* What you will do *
All pictures are to be dropped, and everything else in the data duplicated exactly.

* Input *
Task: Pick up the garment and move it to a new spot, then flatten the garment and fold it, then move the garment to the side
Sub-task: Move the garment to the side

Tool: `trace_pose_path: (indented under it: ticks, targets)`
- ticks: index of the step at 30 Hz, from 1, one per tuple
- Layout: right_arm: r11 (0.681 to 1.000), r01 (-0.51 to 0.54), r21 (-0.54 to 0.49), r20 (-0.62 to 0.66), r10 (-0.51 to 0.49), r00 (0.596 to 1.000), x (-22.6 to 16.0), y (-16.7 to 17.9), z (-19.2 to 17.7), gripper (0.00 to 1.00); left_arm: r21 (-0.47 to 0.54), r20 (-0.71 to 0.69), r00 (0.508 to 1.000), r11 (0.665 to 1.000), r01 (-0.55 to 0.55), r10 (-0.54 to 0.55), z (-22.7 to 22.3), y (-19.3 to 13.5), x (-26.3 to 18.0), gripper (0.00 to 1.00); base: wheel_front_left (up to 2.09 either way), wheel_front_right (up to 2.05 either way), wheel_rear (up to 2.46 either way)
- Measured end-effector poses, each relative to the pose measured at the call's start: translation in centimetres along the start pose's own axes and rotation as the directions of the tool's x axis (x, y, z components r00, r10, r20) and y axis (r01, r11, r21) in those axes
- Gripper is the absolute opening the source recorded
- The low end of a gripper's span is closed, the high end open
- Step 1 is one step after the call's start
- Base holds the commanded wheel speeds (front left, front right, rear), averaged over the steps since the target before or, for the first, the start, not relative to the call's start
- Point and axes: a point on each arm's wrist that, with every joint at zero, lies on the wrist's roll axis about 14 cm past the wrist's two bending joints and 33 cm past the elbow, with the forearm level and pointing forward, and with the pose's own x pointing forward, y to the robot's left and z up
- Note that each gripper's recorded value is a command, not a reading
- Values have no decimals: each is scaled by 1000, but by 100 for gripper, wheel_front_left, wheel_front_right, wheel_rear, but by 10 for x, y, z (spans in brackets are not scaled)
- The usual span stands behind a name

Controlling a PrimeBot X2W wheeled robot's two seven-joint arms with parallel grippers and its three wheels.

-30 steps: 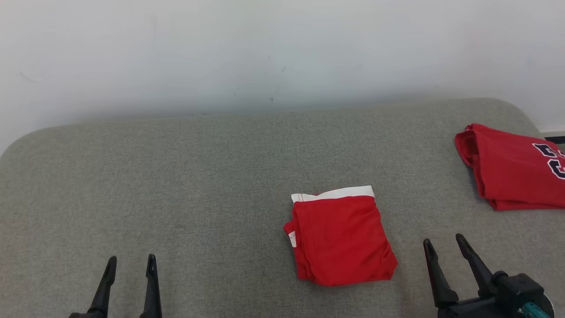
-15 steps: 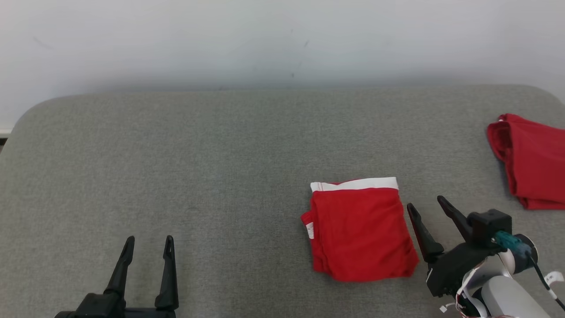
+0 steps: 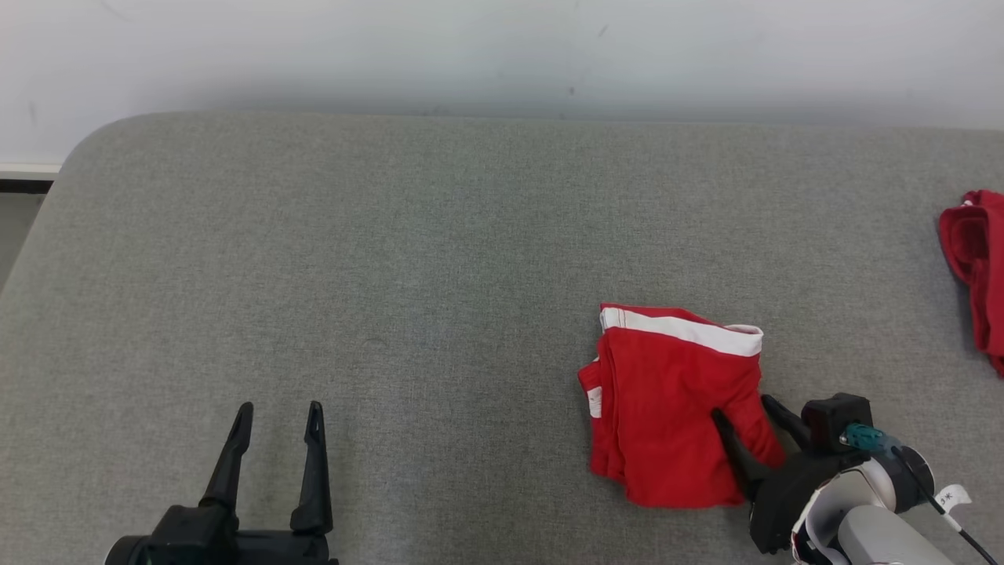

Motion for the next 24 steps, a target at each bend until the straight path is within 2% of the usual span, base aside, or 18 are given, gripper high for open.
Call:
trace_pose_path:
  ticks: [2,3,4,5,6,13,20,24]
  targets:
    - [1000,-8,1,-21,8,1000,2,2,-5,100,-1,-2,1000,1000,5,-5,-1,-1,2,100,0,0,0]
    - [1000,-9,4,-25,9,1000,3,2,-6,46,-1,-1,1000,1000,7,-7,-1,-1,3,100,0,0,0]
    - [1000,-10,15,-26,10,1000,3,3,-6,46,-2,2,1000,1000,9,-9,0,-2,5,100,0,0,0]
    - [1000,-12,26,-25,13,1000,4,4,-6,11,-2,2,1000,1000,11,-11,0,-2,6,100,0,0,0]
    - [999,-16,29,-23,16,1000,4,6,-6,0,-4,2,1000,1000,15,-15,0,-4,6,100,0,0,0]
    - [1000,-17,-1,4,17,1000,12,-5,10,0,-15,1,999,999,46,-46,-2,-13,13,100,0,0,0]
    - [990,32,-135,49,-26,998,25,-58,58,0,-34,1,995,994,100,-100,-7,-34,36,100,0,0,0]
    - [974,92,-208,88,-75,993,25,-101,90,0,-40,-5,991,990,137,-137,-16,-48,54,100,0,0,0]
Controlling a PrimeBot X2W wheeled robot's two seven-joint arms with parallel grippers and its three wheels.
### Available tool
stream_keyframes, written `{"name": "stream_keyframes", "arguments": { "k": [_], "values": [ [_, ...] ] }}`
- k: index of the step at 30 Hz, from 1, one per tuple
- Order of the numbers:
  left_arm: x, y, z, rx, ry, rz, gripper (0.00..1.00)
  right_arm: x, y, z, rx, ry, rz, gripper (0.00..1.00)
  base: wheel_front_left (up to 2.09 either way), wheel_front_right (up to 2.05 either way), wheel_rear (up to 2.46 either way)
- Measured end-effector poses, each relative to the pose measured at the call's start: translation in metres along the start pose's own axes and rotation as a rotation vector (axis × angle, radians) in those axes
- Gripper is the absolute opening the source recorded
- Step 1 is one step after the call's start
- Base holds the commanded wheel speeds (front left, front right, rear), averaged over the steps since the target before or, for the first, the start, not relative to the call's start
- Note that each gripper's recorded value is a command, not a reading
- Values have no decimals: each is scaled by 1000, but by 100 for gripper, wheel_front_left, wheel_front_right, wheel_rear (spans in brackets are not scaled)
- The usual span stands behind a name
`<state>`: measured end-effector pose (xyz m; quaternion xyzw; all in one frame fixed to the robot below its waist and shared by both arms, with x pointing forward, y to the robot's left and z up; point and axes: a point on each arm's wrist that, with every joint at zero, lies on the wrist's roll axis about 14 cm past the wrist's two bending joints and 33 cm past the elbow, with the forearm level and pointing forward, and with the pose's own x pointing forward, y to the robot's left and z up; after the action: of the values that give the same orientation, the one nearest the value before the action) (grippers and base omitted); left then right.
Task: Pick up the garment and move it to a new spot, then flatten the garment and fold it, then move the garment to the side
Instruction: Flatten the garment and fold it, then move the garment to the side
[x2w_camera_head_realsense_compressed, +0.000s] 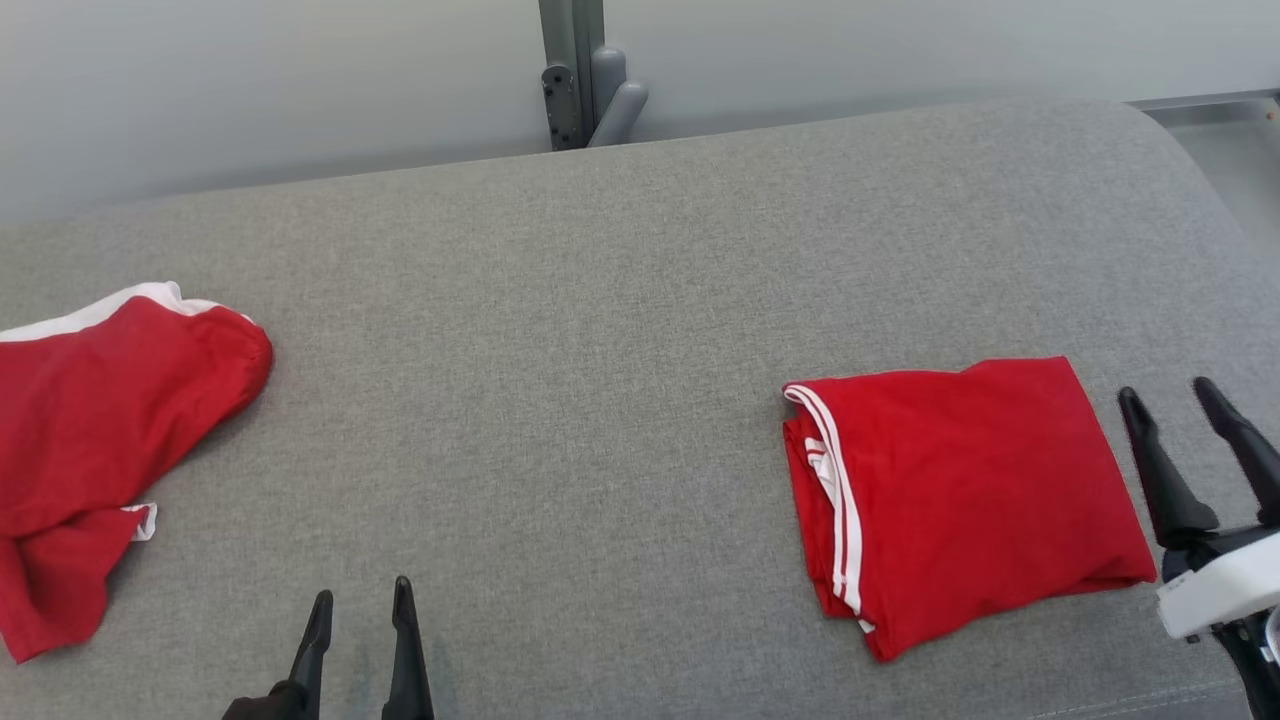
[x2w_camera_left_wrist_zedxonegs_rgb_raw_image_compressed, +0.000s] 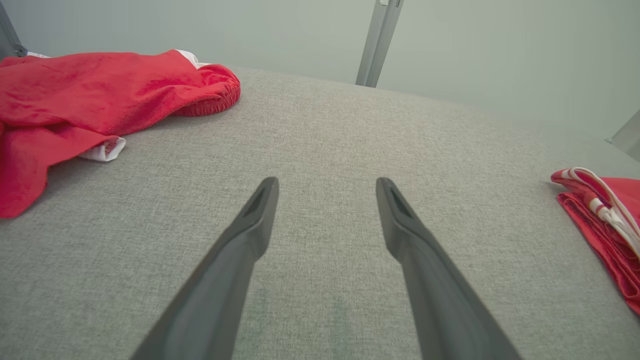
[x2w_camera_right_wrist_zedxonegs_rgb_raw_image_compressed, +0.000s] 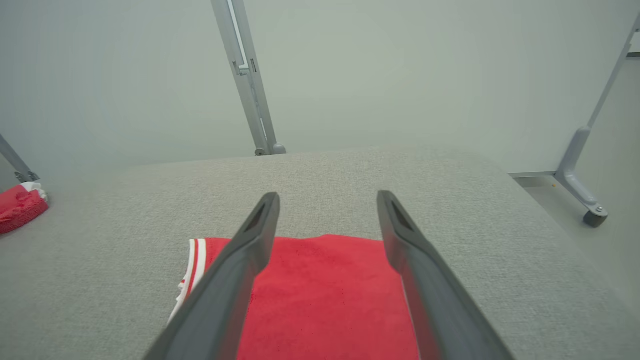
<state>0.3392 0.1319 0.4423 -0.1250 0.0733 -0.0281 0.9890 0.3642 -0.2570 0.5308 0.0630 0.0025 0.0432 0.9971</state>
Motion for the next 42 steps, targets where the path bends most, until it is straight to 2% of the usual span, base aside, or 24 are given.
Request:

* Task answer *
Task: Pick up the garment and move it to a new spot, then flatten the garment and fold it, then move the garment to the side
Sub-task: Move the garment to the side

Tool: `trace_pose_path: (indented under it: ticks, targets)`
- ticks: index of the step at 30 Hz, from 1, one per tuple
- Layout: right_arm: r11 (0.681 to 1.000), r01 (-0.51 to 0.54), r21 (-0.54 to 0.49), r20 (-0.62 to 0.66), r10 (-0.51 to 0.49), r00 (0.596 to 1.000), x (-22.6 to 16.0), y (-16.7 to 17.9), z (-19.2 to 17.7), gripper (0.00 to 1.00); left_arm: r21 (-0.47 to 0.54), r20 (-0.71 to 0.69), r00 (0.508 to 1.000), r11 (0.665 to 1.000), r01 (-0.55 to 0.55), r10 (-0.54 to 0.55), z (-22.7 to 22.3), y (-19.3 to 13.5), x (-26.3 to 18.0), gripper (0.00 to 1.00); base: wheel_front_left (up to 2.09 either way), wheel_front_right (up to 2.05 either way), wheel_rear (up to 2.46 either way)
- Measured end-effector poses, each relative to the pose measured at the call's start: translation in centimetres along the start pose's own axes and rotation as the directions of the tool's x axis (x, y, z components r00, r10, r20) and y axis (r01, r11, r21) in those axes
- Gripper is the absolute opening the source recorded
- The low end of a gripper's span is closed, the high end open
- Step 1 is one step after the call's start
- Base holds the commanded wheel speeds (front left, front right, rear), averaged over the steps since the target before or, for the first, the start, not relative to the call's start
- Point and axes: a point on each arm's wrist that, with every joint at zero, lies on the wrist's roll axis about 14 cm past the wrist's two bending joints and 33 cm past the elbow, with the forearm level and pointing forward, and with the pose's own x pointing forward, y to the robot's left and z up
- Note that each gripper's recorded value is a command, not a reading
- Values have no decimals: each is scaled by 1000, but by 100 for gripper, wheel_front_left, wheel_front_right, wheel_rear, but by 10 for x, y, z (spans in brackets are not scaled)
- The usual span stands behind a name

Controlling a PrimeBot X2W wheeled robot's two seven-joint arms with parallel grippers and its three wheels.

-30 steps: 
-15 steps: 
+0 steps: 

Motion for the next 24 steps, a target at each bend until the straight path is within 2% of the usual span, base aside, or 18 are given, gripper high for open.
Call:
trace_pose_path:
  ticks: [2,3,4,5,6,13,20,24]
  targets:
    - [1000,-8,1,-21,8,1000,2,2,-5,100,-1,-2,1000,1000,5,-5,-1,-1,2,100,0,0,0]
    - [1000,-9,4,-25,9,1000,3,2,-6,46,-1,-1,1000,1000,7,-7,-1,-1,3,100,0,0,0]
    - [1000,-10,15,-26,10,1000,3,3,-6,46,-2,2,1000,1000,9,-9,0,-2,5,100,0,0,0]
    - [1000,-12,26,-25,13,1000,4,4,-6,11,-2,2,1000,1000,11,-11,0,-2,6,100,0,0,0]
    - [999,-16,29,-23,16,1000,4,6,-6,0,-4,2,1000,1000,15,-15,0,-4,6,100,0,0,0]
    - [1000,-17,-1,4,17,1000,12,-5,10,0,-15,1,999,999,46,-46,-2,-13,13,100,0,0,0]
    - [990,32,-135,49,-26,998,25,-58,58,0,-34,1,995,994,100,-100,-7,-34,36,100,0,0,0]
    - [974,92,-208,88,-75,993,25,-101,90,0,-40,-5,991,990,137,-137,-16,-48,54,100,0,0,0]
Controlling a PrimeBot X2W wheeled robot's two seven-joint arms with parallel grippers and its three wheels.
### Available tool
stream_keyframes, written `{"name": "stream_keyframes", "arguments": { "k": [_], "values": [ [_, ...] ] }}`
- k: index of the step at 30 Hz, from 1, one per tuple
- Order of the numbers:
  left_arm: x, y, z, rx, ry, rz, gripper (0.00..1.00)
  right_arm: x, y, z, rx, ry, rz, gripper (0.00..1.00)
  base: wheel_front_left (up to 2.09 either way), wheel_front_right (up to 2.05 either way), wheel_rear (up to 2.46 either way)
- Measured end-effector poses, each relative to the pose measured at the call's start: translation in metres along the start pose's own axes and rotation as a rotation vector (axis × angle, radians) in those axes
- Gripper is the absolute opening the source recorded
- Step 1 is one step after the call's start
- Base holds the commanded wheel speeds (front left, front right, rear), averaged over the steps since the target before or, for the first, the start, not relative to the call's start
- Note that each gripper's recorded value is a command, not a reading
- Values have no decimals: each is scaled by 1000, but by 100 for gripper, wheel_front_left, wheel_front_right, wheel_rear (spans in brackets are not scaled)
- The usual span stands behind a name
`<state>`: measured end-effector pose (xyz m; quaternion xyzw; all in one frame fixed to the robot below its waist and shared by both arms, with x pointing forward, y to the robot's left and z up; point and axes: a point on each arm's wrist that, with every joint at zero, lies on the wrist's roll axis about 14 cm past the wrist's two bending joints and 33 cm past the elbow, with the forearm level and pointing forward, and with the pose's own x pointing forward, y to the robot's left and z up; after the action: of the values that give the same orientation, the one nearest the value before the action) (grippers and base omitted); left then right.
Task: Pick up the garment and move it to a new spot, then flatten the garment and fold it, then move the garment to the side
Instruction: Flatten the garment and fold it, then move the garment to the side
[x2w_camera_head_realsense_compressed, +0.000s] 
[x2w_camera_left_wrist_zedxonegs_rgb_raw_image_compressed, +0.000s] 
[x2w_camera_right_wrist_zedxonegs_rgb_raw_image_compressed, +0.000s] 
<state>0.3392 0.1319 0.4423 -0.1250 0.0733 -0.0281 0.9890 0.3642 -0.2570 0.5308 0.0630 0.0025 0.0432 0.9971</state>
Motion for the next 42 steps, targets where the path bends most, until it is straight to 2% of the usual span, base aside, or 24 are given.
Request:

The answer has been written out completely.